DATA FOR THIS TASK START
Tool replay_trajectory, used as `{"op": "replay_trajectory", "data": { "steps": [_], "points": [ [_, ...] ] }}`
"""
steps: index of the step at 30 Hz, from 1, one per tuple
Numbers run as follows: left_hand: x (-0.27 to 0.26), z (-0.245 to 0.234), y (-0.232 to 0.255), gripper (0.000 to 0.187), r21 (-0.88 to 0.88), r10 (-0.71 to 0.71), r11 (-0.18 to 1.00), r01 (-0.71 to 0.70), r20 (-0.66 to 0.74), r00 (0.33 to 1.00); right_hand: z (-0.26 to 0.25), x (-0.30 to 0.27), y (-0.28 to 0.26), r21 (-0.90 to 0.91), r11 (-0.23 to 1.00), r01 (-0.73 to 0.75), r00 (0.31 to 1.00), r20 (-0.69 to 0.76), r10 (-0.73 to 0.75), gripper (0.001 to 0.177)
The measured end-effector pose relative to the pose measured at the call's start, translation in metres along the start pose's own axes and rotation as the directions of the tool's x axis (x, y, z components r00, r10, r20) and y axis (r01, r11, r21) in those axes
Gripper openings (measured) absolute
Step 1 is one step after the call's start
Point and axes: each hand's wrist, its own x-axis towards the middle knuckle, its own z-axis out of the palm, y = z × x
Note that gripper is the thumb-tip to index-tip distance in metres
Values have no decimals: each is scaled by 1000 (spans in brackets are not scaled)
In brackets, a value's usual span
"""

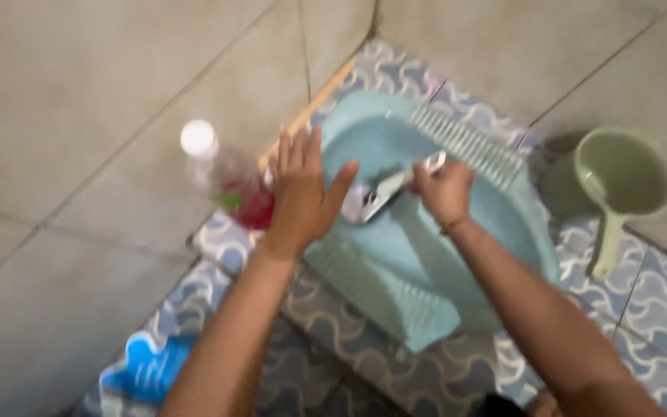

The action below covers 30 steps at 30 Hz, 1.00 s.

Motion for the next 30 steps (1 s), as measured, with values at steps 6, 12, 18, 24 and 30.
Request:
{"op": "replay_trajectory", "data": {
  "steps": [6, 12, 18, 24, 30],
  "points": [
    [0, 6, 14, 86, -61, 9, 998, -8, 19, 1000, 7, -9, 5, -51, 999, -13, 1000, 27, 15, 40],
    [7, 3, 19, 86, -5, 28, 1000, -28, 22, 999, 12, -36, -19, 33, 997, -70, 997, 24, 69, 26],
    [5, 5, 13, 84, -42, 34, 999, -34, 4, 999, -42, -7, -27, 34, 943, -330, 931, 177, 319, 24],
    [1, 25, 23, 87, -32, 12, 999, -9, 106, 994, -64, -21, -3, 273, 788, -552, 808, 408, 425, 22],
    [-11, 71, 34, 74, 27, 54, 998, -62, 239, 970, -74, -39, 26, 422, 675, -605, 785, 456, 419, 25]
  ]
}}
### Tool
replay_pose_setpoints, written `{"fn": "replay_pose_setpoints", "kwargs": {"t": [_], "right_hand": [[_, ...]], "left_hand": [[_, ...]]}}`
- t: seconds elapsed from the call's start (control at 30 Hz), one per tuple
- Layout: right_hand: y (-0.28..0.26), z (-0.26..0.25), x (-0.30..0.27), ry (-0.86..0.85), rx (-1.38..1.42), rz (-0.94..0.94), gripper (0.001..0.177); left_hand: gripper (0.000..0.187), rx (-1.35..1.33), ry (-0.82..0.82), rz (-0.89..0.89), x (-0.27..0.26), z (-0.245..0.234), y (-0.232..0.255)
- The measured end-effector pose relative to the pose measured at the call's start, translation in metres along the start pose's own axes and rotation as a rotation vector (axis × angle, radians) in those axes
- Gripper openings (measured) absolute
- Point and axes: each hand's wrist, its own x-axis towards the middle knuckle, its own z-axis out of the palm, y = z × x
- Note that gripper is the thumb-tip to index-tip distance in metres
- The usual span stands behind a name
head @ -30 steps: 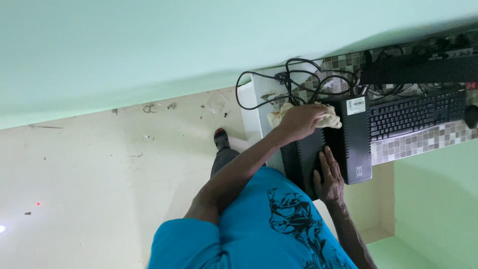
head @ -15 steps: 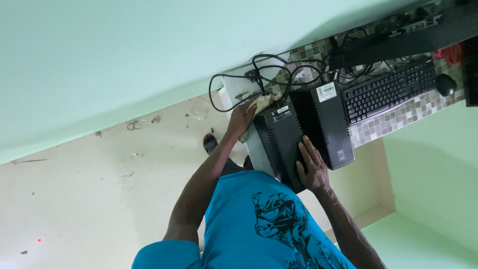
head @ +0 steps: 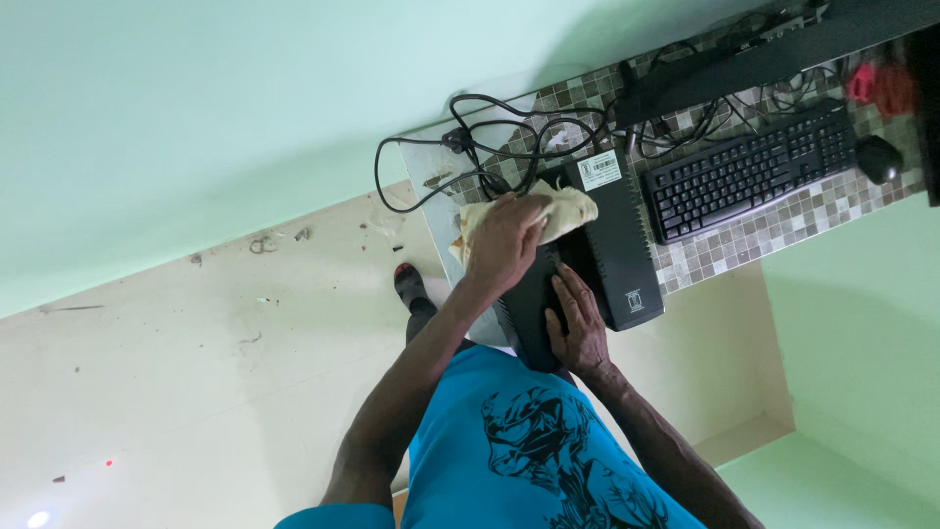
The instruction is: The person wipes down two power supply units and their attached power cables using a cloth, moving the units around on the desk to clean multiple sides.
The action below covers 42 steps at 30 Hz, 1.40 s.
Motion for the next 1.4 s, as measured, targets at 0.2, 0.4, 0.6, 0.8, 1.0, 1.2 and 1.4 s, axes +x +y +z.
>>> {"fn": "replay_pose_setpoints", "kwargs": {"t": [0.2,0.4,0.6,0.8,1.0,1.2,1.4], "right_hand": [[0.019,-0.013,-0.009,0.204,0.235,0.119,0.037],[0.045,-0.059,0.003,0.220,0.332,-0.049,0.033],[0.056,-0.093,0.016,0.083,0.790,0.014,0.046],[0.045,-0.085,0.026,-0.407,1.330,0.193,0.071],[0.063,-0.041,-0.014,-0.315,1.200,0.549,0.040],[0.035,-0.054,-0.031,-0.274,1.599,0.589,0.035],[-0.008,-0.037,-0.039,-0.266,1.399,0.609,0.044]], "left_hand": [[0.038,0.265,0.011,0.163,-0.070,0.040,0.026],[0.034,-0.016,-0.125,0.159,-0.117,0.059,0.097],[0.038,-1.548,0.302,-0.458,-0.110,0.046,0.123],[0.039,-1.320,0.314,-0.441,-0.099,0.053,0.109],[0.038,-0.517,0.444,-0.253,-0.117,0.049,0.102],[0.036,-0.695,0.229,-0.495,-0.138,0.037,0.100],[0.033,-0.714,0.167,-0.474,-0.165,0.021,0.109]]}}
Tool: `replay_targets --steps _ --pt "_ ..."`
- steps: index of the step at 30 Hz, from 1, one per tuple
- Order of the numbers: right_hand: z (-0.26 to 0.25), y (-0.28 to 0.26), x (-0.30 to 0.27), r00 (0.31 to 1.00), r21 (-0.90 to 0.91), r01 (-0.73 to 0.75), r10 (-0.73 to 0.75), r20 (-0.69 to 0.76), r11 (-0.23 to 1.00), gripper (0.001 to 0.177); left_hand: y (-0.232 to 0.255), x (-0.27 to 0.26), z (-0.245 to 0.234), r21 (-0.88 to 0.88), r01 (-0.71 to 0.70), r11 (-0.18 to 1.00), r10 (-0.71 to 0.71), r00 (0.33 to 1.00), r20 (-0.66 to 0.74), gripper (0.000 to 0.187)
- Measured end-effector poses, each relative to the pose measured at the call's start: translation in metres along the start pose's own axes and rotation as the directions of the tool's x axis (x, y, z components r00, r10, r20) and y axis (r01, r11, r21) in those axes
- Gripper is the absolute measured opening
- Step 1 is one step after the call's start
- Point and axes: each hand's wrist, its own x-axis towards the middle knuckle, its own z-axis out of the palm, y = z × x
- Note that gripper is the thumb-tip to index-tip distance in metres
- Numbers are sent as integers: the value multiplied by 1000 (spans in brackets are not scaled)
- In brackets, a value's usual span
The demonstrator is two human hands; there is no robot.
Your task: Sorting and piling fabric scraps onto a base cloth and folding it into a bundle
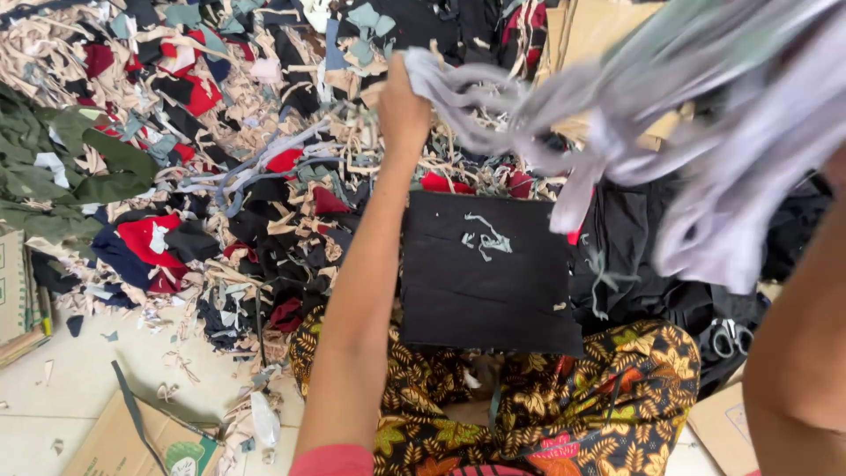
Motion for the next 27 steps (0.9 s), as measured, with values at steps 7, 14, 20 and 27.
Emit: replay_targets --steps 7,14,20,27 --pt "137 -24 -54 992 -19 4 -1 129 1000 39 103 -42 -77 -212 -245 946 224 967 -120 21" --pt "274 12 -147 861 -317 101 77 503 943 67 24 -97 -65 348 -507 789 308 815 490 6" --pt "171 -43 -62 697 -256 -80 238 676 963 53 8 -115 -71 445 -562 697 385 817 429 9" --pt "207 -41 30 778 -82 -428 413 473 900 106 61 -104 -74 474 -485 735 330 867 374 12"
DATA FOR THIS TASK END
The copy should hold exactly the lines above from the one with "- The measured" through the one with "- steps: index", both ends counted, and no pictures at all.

- The measured end-effector pose relative to the pose measured at the call's start, translation in metres along the start pose's own axes and rotation as a rotation vector (axis × angle, radians) in those axes
- Gripper openings (measured) absolute
- Point and axes: each hand's wrist, its own x-axis towards the middle knuckle, its own z-axis out of the palm, y = z × x
- Note that gripper is the thumb-tip to index-tip distance in metres
- The usual span stands behind a name
head @ -30 steps: 
head @ -15 steps: 
head @ +0 steps: 
The instruction is: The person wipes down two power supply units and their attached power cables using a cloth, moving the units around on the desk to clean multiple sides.
The action below covers 42 steps at 30 Hz, 1.40 s.
Motion for the next 1.4 s, as measured, targets at 0.2, 0.4, 0.6, 0.8, 1.0, 1.2 and 1.4 s, axes +x +y +z.
>>> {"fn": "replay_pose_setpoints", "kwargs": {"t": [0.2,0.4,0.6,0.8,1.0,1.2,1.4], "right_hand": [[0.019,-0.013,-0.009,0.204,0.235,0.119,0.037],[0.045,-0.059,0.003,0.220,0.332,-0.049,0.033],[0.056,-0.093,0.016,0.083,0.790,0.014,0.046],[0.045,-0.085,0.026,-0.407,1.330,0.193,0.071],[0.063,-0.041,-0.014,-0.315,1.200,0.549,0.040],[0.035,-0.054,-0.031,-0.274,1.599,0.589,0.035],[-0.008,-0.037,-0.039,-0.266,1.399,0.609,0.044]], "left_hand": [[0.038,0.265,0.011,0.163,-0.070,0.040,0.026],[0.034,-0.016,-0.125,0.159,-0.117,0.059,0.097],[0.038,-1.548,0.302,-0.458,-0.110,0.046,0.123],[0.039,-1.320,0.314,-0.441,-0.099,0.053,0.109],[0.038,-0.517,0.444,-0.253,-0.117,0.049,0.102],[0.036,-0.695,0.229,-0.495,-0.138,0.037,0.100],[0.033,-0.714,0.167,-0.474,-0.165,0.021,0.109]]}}
Tool: `replay_targets --steps _ --pt "_ ..."`
- steps: index of the step at 30 Hz, from 1, one per tuple

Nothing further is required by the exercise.